Thanks to nuclear's insane energy density, the amount of spent fuel is so small that we can afford to handle it very carefully.
Figure 1. Lifetime High Level Waste (courtesy Nick Touran)
A 1 GW nuclear power plant requires about 27 tons of fuel per year, and produces about the same amount of high level waste. Spent fuel is dense. 27 tons occupies about 2.5 m3 or the capacity of a good sized refrigerator. The US currently gets 20% of its electricity from nuclear, which results in 2000 tons of spent fuel per year. This waste would fill three 40 foot containers. If the US produced all its electricity from nuclear, the annual used fuel would fill six railroad coal cars. No wonder David MacKay called spent fuel ``a beautifully small problem".
The particles involved.
Figure 2. Penetrating and non-penetrating radiation.
Spent nuclear fuel emits three forms of radiation: alpha particles, electrons, and photons (often called gamma rays). Alpha particles have no penetrating power. They are stopped by a piece of paper or a few centimeters of air. Electrons (confusingly called beta rays in this context) have very little penetrating power. Most are stopped by the outer layer of our skin. Alpha particles and most electrons must be swallowed to be a health hazard. They require little or no shielding.
Photons on the other hand can have enormous penetrating power. High energy photons can pass all the way through a human being. You don't want to mess with these photons. Fresh used fuel puts out a lot of high energy photons and needs lots of shielding.
Overtime, radioactive materials decay, and the radiation levels drop off. Different radioactive materials decay at very different rates. Most of the photon emitters in the used fuel decay rather rapidly. After less than 600 years, the photon dose rate at a fuel element surface is so low, that according to Department of Energy rules, it can be handled without any shielding at all. For practical purposes, the photon emitters are gone in 600 years. What's left are alpha and a small amount of electron emitters.
The electron and especially the alpha emitters tend to decay far more slowly. 95% of the used fuel is Uranium-238, an alpha emitter. The half-life of U-238 is 4.5 billion years. The alpha emitters are around essentially forever. So the rule is simple. Don't eat spent nuclear fuel, even if it's 600 years old. But you have plenty of substances around the house for which the same rule applies.
This is what we are worried about?
Currently, in the US, spent nuclear fuel is stored at each plant, mostly in dry casks. Figure 3 shows the dry cask storage facility for the Connecticut Yankee nuclear power plant near Haddam Neck on the Connecticut River.

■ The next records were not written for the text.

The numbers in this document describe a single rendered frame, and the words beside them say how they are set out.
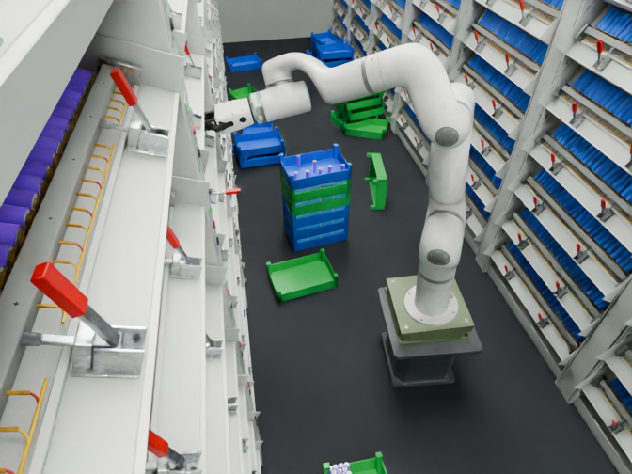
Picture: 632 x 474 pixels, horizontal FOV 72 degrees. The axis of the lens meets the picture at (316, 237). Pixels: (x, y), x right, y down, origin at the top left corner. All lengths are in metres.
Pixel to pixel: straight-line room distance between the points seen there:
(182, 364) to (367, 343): 1.46
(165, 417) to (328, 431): 1.28
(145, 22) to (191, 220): 0.29
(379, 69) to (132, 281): 0.86
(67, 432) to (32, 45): 0.20
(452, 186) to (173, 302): 0.84
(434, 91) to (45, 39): 0.93
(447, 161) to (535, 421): 1.12
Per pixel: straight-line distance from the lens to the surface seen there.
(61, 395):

Figure 3 Connecticut Yankee Dry Storage Facility
Connecticut Yankee (CY) was a 619 MWe pressurized water reactor which ran for 28 years between 1968 and 1996. During that time the plant produced 110 million MWh. There are 43 casks on a concrete pad, 70 feet by 228 feet. These casks contain about 1020 tons of used fuel. The fuel is surrounded by 3.5 inches of steel and then 21 inches of reinforced concrete. Each cask weighs about 126 tons, of which about 25 tons is the used fuel itself. Each cask also has internal passages for natural draft circulation to remove the heat produced by the used fuel's radioactive decay. These show up in Figure 3 as the rectangular slots at the bottom and top of each cask.

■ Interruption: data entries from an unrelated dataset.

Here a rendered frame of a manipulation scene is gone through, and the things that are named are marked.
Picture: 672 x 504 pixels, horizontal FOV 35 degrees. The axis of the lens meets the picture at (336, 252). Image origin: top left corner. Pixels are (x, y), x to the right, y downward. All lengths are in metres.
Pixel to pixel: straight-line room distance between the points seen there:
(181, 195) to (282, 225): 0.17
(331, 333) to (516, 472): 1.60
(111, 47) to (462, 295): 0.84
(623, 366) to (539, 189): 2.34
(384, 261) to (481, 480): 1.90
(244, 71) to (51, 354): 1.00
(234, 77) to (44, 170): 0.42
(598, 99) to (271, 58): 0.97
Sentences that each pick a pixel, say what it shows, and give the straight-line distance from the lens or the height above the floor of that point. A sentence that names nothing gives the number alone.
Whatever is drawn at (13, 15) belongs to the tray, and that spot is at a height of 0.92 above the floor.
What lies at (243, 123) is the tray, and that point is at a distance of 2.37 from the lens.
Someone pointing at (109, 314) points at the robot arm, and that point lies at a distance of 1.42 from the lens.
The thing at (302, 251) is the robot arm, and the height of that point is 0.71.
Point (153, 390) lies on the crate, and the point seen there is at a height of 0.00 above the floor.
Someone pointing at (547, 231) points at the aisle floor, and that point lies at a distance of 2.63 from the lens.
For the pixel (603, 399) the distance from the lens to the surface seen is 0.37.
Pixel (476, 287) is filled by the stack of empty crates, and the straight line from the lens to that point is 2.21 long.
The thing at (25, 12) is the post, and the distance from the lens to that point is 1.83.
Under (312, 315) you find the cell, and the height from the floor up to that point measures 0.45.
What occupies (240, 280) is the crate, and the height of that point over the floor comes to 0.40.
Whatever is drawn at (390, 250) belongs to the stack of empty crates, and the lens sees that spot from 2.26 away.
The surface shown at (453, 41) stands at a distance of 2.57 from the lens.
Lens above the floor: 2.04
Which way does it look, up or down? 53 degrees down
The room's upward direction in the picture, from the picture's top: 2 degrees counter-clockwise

If Connecticut Yankee had been a coal plant, it would have produced between 3,000,000 and 6,000,000 tons of toxic ash in its operating life, not to mention 110 million tons of CO2. If we attempted to store this ash on the CY fuel cask pad, we would have a column of ash about 7000 feet high. The volume of solid waste per unit power produced by a nuclear power is 100,000 times less than that produced by a coal plant.
The spent fuel in these casks falls into one of three categories:
1. Uranium.
2. Plutonium and other transuranics.
3. Fission products.
Uranium
By weight, uranium represents about 96% of the spent fuel. Almost all of this is U-238. This means the fuel is potentially quite valuable. Current nuclear's energy density is 500,000 times higher than fossil fuels, 12,500,000,000 times higher than hydro, and 250,000,000,000 times higher than wind, when the wind is blowing. That sounds pretty good. But it could be a lot better. Today's nuclear technology is woefully inefficient in its use of potentially fissile material. More than 97% of the energy that could theoretically be generated from the fuel is still in the fuel when it is pulled from the reactor, Figure 4.

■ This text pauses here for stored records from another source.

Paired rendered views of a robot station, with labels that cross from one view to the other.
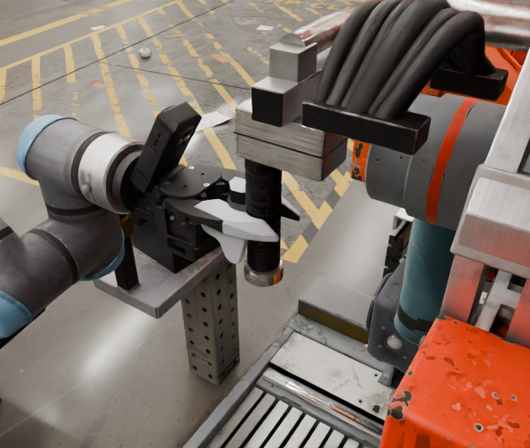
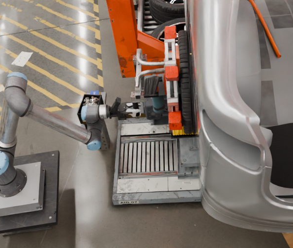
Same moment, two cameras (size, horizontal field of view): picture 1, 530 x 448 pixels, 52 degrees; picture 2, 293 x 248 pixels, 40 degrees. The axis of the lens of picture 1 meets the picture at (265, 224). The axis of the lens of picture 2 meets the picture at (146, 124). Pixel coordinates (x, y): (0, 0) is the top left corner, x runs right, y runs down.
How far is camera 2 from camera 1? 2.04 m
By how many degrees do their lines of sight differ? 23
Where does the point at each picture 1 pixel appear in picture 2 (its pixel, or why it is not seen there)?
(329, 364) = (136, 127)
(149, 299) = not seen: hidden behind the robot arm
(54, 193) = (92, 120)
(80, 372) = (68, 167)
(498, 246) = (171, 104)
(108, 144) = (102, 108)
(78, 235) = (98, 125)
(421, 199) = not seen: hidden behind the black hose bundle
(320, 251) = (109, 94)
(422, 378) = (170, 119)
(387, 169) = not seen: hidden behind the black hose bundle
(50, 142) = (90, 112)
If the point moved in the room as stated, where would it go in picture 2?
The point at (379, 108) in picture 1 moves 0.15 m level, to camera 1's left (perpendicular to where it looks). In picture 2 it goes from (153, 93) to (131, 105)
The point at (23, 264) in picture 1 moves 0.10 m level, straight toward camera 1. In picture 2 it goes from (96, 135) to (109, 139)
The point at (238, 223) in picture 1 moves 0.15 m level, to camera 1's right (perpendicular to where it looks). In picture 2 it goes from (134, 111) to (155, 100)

Figure 4. Composition of Spent Fuel}
Transuranics
Some of the neutrons bouncing around in the reactor do not result in fission, but are absorbed by the fuel, transmuting the uranium into still heavier elements, mostly plutonium. This group is known as the transuranics (TRU). By weight the TRU represent about 1% of the used fuel. Transuranics decay by emitting alpha particles and some electrons. Neither have any real penetrating power. Few can penetrate the outer layer of skin. In order for alpha particles or electrons to be a problem, they must be ingested or inhaled. Being a bit rhetorical here. To be precise, the alpha and electron emitters must be swallowed for the particles to be harmful.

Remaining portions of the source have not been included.